§ Assignment: All of the data below should be printed again word for word, pictures excluded.

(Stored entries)
--- START ---
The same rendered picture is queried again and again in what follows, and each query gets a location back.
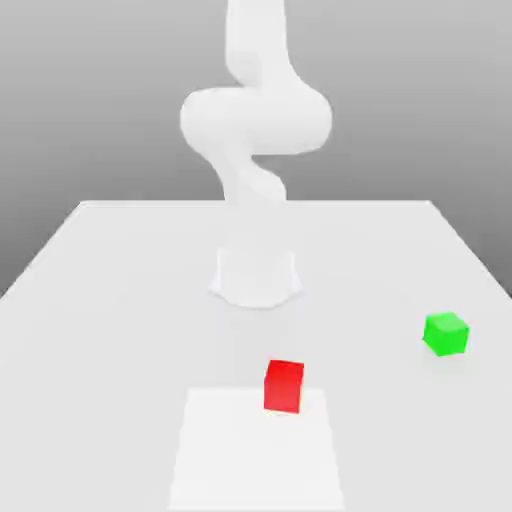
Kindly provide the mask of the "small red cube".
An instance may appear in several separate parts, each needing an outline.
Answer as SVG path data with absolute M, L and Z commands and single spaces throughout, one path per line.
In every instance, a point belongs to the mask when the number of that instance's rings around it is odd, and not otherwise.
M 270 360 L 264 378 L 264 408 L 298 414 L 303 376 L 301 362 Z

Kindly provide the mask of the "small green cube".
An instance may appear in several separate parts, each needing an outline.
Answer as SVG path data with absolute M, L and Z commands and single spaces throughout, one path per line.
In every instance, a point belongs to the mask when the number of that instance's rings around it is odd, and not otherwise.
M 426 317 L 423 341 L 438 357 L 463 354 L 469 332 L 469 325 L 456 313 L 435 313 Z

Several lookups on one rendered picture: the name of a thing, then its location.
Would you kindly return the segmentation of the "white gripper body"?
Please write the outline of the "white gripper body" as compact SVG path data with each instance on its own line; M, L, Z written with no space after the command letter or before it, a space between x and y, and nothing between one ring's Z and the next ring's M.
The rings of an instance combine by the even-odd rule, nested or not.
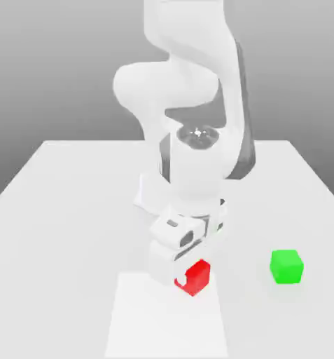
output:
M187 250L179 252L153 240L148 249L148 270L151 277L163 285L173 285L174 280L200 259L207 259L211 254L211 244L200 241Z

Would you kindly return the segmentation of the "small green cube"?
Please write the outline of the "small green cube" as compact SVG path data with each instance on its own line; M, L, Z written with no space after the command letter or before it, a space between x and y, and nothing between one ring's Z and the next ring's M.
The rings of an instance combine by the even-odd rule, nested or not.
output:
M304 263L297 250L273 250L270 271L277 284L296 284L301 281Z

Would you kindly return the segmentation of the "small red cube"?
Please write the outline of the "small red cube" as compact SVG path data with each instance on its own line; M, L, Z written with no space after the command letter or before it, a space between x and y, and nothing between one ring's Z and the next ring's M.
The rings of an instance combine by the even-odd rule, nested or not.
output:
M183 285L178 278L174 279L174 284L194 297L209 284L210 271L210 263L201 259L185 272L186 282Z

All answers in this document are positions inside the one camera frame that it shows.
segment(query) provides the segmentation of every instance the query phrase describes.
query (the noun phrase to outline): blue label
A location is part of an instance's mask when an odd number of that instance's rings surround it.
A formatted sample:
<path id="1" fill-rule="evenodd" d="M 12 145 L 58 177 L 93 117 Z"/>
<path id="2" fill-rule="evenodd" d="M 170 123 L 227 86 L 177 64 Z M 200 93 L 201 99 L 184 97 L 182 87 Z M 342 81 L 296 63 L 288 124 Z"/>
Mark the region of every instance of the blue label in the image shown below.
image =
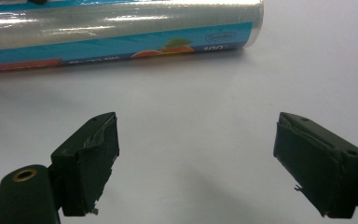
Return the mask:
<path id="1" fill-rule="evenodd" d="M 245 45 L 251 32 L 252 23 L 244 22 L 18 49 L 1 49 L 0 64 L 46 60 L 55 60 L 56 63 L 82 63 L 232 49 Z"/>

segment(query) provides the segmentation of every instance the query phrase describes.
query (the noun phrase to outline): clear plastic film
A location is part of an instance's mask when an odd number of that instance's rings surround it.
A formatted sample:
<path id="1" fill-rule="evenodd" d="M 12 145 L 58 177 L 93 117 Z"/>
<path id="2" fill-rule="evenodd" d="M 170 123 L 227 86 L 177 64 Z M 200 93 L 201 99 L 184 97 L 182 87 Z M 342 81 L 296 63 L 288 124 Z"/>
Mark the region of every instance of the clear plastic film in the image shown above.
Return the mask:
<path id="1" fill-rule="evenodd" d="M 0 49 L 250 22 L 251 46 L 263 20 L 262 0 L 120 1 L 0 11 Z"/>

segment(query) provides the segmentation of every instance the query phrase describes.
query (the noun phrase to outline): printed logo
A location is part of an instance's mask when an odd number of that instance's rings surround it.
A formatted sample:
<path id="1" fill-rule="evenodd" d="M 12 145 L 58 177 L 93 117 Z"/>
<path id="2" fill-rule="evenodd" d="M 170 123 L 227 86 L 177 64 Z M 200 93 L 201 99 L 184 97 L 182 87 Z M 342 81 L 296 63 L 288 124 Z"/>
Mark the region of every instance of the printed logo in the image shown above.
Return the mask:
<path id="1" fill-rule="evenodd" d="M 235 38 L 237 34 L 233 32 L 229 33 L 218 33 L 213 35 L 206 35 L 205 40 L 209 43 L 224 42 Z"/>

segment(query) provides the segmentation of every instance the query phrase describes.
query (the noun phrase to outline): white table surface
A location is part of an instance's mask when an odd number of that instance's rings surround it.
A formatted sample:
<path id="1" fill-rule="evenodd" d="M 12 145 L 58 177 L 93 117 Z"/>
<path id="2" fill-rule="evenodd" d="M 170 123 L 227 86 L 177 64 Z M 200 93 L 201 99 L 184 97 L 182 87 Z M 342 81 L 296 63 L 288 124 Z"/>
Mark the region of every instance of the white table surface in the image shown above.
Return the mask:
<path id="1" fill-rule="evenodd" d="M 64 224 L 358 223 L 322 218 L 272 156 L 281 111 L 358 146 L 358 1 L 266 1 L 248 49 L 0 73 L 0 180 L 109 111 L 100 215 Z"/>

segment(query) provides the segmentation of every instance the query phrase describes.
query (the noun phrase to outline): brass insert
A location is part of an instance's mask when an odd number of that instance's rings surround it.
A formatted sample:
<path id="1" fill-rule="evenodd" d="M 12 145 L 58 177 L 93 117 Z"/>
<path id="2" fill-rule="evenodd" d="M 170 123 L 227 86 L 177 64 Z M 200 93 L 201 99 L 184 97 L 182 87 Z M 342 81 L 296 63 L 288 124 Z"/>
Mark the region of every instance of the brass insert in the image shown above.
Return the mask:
--- END ---
§ Answer for this exercise:
The same rendered picture is queried again and again in what follows, and each query gets a location back.
Kindly provide the mask of the "small red cube".
An instance may appear in several separate parts, each needing an outline.
Answer as SVG path data with absolute M, L and Z commands and single spaces throughout, one path per line.
In every instance, a point belongs to the mask when the number of that instance's rings around it is odd, and not otherwise.
M 270 360 L 264 378 L 264 408 L 298 414 L 303 376 L 301 362 Z

Kindly provide the mask of the "small green cube".
An instance may appear in several separate parts, each needing an outline.
Answer as SVG path data with absolute M, L and Z commands and single spaces throughout, one path per line.
In every instance, a point belongs to the mask when the number of that instance's rings around it is odd, and not otherwise.
M 426 317 L 423 341 L 438 357 L 463 354 L 469 332 L 469 325 L 456 313 L 435 313 Z

Several lookups on one rendered picture: the name of a thing, then its location.
Would you kindly return the segmentation of the "white gripper body"?
Please write the outline of the "white gripper body" as compact SVG path data with each instance on its own line; M, L, Z written with no space after the command letter or before it, a space between x and y, and nothing between one ring's Z and the next ring's M.
The rings of an instance combine by the even-odd rule, nested or not.
output:
M187 250L179 252L153 240L148 249L148 270L151 277L163 285L173 285L174 280L200 259L207 259L211 254L211 244L200 241Z

Would you kindly return the segmentation of the "small green cube"?
Please write the outline of the "small green cube" as compact SVG path data with each instance on its own line; M, L, Z written with no space after the command letter or before it, a space between x and y, and nothing between one ring's Z and the next ring's M.
The rings of an instance combine by the even-odd rule, nested or not.
output:
M304 263L297 250L273 250L270 271L277 284L296 284L301 281Z

Would you kindly return the segmentation of the "small red cube"?
Please write the outline of the "small red cube" as compact SVG path data with each instance on its own line; M, L, Z written with no space after the command letter or before it, a space between x and y, and nothing between one ring's Z and the next ring's M.
The rings of an instance combine by the even-odd rule, nested or not.
output:
M183 285L178 278L174 279L174 284L194 297L209 284L210 271L210 263L201 259L185 272L186 282Z

All answers in this document are positions inside the one camera frame that it shows.
segment(query) provides the segmentation of every instance the query phrase describes.
query (the noun phrase to outline): blue label
A location is part of an instance's mask when an odd number of that instance's rings surround it.
A formatted sample:
<path id="1" fill-rule="evenodd" d="M 12 145 L 58 177 L 93 117 Z"/>
<path id="2" fill-rule="evenodd" d="M 170 123 L 227 86 L 177 64 Z M 200 93 L 201 99 L 184 97 L 182 87 Z M 342 81 L 296 63 L 288 124 Z"/>
Mark the region of every instance of the blue label in the image shown below.
image =
Return the mask:
<path id="1" fill-rule="evenodd" d="M 245 45 L 251 32 L 252 23 L 244 22 L 18 49 L 1 49 L 0 64 L 46 60 L 55 60 L 56 63 L 82 63 L 232 49 Z"/>

segment(query) provides the segmentation of every instance the query phrase describes.
query (the noun phrase to outline): clear plastic film
A location is part of an instance's mask when an odd number of that instance's rings surround it.
A formatted sample:
<path id="1" fill-rule="evenodd" d="M 12 145 L 58 177 L 93 117 Z"/>
<path id="2" fill-rule="evenodd" d="M 170 123 L 227 86 L 177 64 Z M 200 93 L 201 99 L 184 97 L 182 87 Z M 342 81 L 296 63 L 288 124 Z"/>
Mark the region of every instance of the clear plastic film in the image shown above.
Return the mask:
<path id="1" fill-rule="evenodd" d="M 0 49 L 250 22 L 251 46 L 263 20 L 262 0 L 120 1 L 0 11 Z"/>

segment(query) provides the segmentation of every instance the query phrase describes.
query (the noun phrase to outline): printed logo
A location is part of an instance's mask when an odd number of that instance's rings surround it.
A formatted sample:
<path id="1" fill-rule="evenodd" d="M 12 145 L 58 177 L 93 117 Z"/>
<path id="2" fill-rule="evenodd" d="M 170 123 L 227 86 L 177 64 Z M 200 93 L 201 99 L 184 97 L 182 87 Z M 342 81 L 296 63 L 288 124 Z"/>
Mark the region of every instance of the printed logo in the image shown above.
Return the mask:
<path id="1" fill-rule="evenodd" d="M 235 38 L 237 34 L 233 32 L 229 33 L 218 33 L 213 35 L 206 35 L 205 40 L 209 43 L 224 42 Z"/>

segment(query) provides the segmentation of every instance the query phrase describes.
query (the noun phrase to outline): white table surface
A location is part of an instance's mask when an odd number of that instance's rings surround it.
A formatted sample:
<path id="1" fill-rule="evenodd" d="M 12 145 L 58 177 L 93 117 Z"/>
<path id="2" fill-rule="evenodd" d="M 170 123 L 227 86 L 177 64 Z M 200 93 L 201 99 L 184 97 L 182 87 Z M 342 81 L 296 63 L 288 124 Z"/>
Mark the region of every instance of the white table surface in the image shown above.
Return the mask:
<path id="1" fill-rule="evenodd" d="M 64 224 L 358 223 L 322 218 L 272 156 L 281 111 L 358 146 L 358 1 L 266 1 L 248 49 L 0 73 L 0 180 L 109 111 L 100 215 Z"/>

segment(query) provides the segmentation of every instance the query phrase describes.
query (the noun phrase to outline): brass insert
A location is part of an instance's mask when an odd number of that instance's rings surround it.
A formatted sample:
<path id="1" fill-rule="evenodd" d="M 12 145 L 58 177 L 93 117 Z"/>
<path id="2" fill-rule="evenodd" d="M 170 123 L 227 86 L 177 64 Z M 200 93 L 201 99 L 184 97 L 182 87 Z M 342 81 L 296 63 L 288 124 Z"/>
Mark the region of every instance of the brass insert in the image shown above.
Return the mask:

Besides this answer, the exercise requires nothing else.